**WORK TASK**
Working from the entries below, count every line that includes the word "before". Return the figure alone.

Items from a dataset:
■ ■ ■ ■ ■ ■ ■
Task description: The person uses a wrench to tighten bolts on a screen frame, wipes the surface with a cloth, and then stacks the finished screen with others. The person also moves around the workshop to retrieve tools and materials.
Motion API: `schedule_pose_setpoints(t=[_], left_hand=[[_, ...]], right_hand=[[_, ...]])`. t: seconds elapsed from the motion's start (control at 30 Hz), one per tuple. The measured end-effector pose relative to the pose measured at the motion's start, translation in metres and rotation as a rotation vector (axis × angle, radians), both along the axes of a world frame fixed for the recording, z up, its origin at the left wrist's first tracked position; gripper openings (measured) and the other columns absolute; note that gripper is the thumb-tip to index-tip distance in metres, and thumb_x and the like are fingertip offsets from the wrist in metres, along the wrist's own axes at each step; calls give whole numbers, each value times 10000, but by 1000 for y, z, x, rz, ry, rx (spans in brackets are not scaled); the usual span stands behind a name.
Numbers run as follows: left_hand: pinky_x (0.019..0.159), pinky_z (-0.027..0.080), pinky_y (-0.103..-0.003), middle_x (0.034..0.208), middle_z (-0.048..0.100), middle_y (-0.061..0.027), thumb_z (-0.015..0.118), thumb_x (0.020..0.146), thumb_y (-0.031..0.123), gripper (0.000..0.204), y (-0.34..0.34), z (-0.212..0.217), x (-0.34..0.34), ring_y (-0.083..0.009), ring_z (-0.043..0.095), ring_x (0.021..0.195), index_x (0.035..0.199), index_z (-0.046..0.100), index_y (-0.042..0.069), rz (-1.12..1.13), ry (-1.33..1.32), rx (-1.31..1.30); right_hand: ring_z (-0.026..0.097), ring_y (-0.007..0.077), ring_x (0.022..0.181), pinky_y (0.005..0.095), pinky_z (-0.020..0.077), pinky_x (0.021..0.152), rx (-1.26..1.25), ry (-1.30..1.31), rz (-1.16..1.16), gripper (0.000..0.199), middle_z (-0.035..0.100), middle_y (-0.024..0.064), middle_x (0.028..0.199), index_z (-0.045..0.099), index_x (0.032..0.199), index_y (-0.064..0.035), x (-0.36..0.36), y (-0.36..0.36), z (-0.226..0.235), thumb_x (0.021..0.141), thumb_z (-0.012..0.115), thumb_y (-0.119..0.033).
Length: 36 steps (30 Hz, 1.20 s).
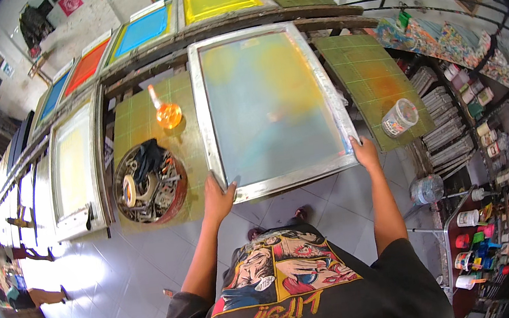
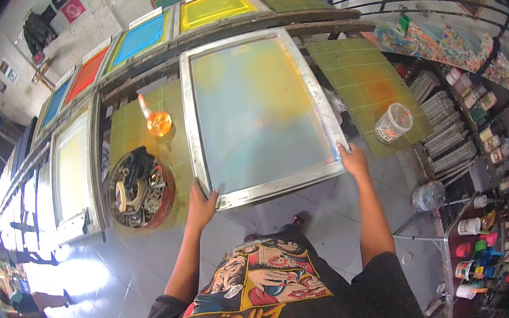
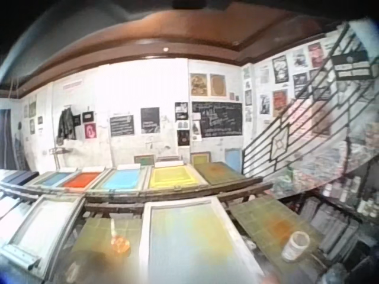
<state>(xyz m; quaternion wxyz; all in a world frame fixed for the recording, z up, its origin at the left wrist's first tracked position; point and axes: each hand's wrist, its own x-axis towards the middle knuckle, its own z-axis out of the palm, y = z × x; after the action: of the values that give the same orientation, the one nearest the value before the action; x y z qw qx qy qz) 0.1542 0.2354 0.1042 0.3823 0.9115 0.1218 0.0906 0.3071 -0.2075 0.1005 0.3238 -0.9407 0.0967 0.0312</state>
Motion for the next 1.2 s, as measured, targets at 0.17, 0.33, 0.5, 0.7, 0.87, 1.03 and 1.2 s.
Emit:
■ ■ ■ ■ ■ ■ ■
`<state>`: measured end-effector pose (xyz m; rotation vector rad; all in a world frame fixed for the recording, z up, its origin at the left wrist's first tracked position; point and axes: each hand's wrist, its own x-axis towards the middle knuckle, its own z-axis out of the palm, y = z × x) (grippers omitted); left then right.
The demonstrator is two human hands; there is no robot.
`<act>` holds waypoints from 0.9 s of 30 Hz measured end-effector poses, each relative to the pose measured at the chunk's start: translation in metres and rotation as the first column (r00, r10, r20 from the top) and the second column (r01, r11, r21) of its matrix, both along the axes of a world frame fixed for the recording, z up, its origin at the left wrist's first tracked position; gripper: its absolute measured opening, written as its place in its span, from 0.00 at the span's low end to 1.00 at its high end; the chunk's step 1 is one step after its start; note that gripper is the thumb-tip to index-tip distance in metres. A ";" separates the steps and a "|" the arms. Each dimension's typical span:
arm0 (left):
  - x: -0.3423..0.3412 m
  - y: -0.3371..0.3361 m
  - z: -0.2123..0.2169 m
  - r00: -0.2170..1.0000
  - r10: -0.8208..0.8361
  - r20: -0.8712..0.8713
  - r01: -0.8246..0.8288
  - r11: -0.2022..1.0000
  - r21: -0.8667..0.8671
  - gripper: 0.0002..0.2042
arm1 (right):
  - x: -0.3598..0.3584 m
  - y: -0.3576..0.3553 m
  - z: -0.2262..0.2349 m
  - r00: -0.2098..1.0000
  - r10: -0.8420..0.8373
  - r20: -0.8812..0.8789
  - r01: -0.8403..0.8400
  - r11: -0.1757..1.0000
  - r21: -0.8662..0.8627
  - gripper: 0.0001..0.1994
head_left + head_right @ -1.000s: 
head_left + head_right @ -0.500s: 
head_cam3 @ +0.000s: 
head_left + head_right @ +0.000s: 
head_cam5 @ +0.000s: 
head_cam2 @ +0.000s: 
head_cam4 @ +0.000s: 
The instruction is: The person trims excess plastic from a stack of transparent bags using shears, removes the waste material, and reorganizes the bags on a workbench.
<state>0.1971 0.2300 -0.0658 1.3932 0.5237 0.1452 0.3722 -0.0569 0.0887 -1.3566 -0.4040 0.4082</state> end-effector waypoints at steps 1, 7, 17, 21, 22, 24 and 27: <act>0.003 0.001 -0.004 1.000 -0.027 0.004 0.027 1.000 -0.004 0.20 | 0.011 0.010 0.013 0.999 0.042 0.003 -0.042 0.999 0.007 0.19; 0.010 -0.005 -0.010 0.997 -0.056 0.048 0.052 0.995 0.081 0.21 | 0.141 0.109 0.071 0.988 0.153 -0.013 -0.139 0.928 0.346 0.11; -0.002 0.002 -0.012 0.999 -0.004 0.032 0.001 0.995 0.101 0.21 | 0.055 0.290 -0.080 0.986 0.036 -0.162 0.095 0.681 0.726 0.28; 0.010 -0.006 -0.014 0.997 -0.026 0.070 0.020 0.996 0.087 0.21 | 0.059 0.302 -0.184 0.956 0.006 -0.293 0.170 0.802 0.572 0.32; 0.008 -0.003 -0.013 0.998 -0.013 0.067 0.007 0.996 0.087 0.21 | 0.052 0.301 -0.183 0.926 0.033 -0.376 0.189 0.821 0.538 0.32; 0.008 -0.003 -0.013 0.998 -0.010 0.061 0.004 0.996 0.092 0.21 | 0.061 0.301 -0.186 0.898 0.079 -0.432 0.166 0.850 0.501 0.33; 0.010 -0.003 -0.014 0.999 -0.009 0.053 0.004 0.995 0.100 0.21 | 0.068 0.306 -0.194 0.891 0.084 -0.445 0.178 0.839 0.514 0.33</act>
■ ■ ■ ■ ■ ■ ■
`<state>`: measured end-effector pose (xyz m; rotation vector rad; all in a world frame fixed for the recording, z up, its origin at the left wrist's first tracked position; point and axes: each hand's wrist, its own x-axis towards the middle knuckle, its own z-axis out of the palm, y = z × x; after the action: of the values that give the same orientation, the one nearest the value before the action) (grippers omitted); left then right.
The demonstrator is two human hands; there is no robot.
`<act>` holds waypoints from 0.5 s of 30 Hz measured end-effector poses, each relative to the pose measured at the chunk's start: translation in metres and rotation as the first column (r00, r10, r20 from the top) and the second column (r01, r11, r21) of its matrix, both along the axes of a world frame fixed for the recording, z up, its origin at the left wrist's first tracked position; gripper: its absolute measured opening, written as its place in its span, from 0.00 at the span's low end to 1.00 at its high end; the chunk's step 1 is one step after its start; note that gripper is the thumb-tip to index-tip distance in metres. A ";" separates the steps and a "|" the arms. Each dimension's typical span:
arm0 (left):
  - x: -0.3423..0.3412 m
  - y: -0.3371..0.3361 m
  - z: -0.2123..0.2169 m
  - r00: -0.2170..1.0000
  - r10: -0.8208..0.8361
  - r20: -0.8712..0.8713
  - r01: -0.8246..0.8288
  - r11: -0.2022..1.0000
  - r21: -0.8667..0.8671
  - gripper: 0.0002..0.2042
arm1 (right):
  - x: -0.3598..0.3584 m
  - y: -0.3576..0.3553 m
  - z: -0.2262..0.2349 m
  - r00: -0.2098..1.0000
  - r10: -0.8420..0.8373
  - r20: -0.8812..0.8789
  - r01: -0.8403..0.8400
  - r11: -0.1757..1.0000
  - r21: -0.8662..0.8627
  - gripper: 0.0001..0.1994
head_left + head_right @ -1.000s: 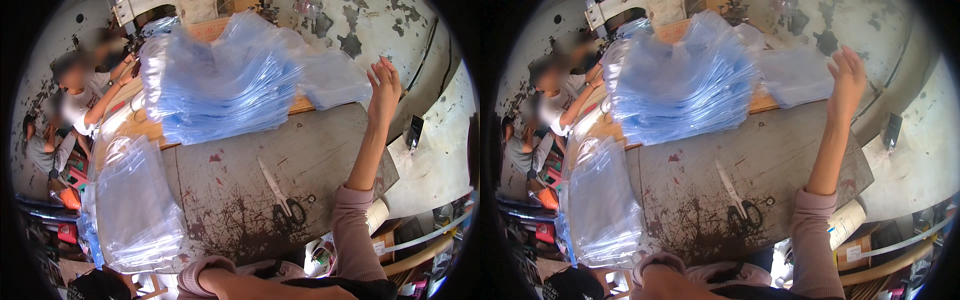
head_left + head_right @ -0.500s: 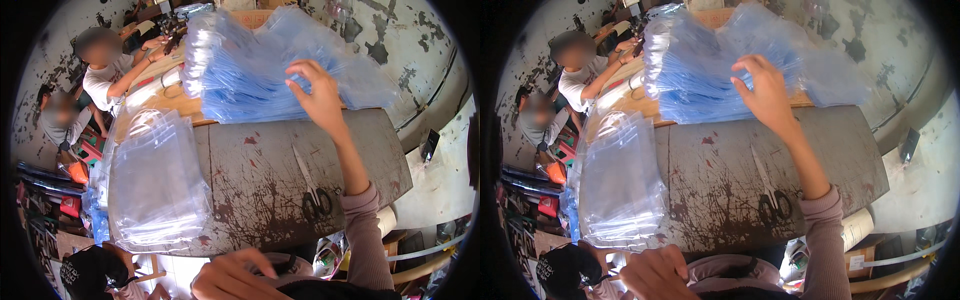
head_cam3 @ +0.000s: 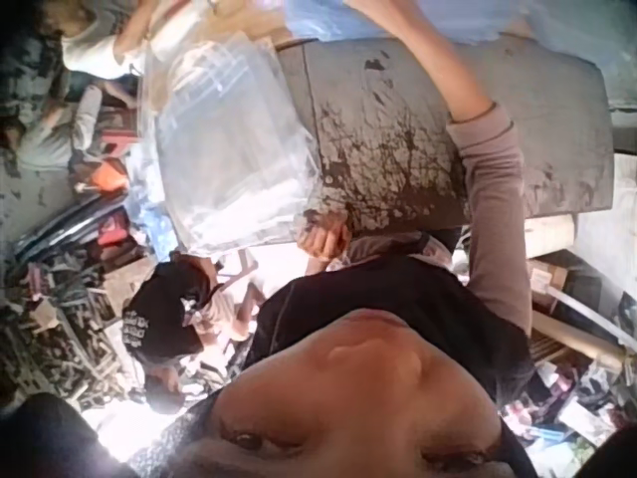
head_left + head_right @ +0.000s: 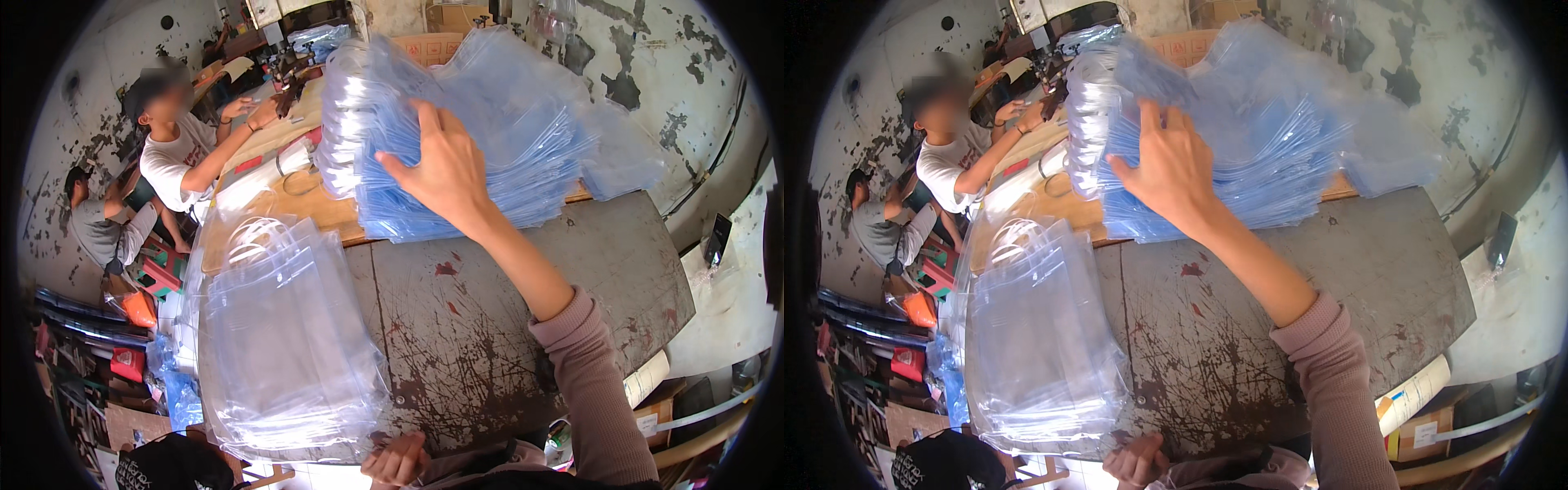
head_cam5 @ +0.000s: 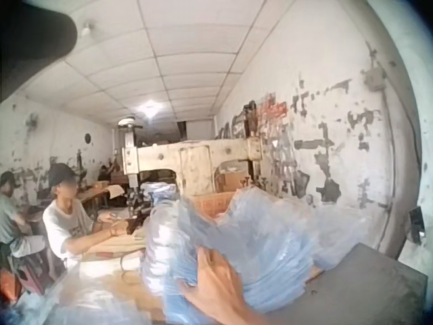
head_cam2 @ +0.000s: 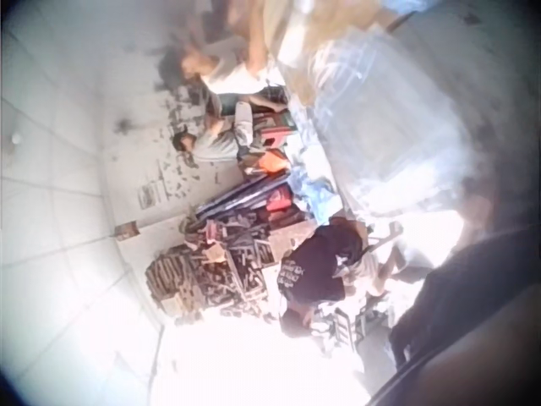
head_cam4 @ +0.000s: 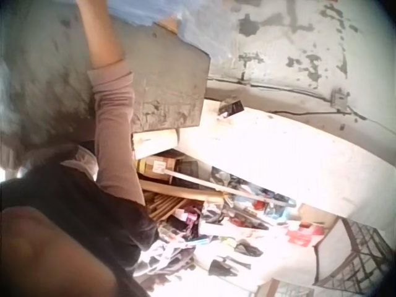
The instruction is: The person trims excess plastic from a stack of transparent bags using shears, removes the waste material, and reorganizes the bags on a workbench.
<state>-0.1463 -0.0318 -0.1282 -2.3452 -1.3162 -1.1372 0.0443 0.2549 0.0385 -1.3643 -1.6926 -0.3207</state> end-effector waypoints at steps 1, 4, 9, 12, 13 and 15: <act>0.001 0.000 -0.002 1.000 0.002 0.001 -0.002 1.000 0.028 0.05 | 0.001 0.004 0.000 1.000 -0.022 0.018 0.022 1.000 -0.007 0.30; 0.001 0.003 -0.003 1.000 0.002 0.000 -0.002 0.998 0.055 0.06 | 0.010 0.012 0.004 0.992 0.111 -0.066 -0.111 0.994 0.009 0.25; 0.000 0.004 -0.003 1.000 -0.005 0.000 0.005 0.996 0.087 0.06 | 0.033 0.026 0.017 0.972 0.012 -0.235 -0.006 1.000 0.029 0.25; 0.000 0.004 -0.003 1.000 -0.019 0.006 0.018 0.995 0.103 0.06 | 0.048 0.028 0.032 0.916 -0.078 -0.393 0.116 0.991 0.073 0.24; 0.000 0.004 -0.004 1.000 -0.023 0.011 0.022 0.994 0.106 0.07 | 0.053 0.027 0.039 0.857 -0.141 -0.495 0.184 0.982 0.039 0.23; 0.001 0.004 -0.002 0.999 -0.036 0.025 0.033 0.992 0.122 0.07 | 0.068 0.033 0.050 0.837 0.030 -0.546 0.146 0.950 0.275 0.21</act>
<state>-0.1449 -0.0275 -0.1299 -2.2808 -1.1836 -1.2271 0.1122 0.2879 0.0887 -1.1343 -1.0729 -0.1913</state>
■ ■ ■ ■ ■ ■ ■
**RESULT FOR THIS EXERCISE**
2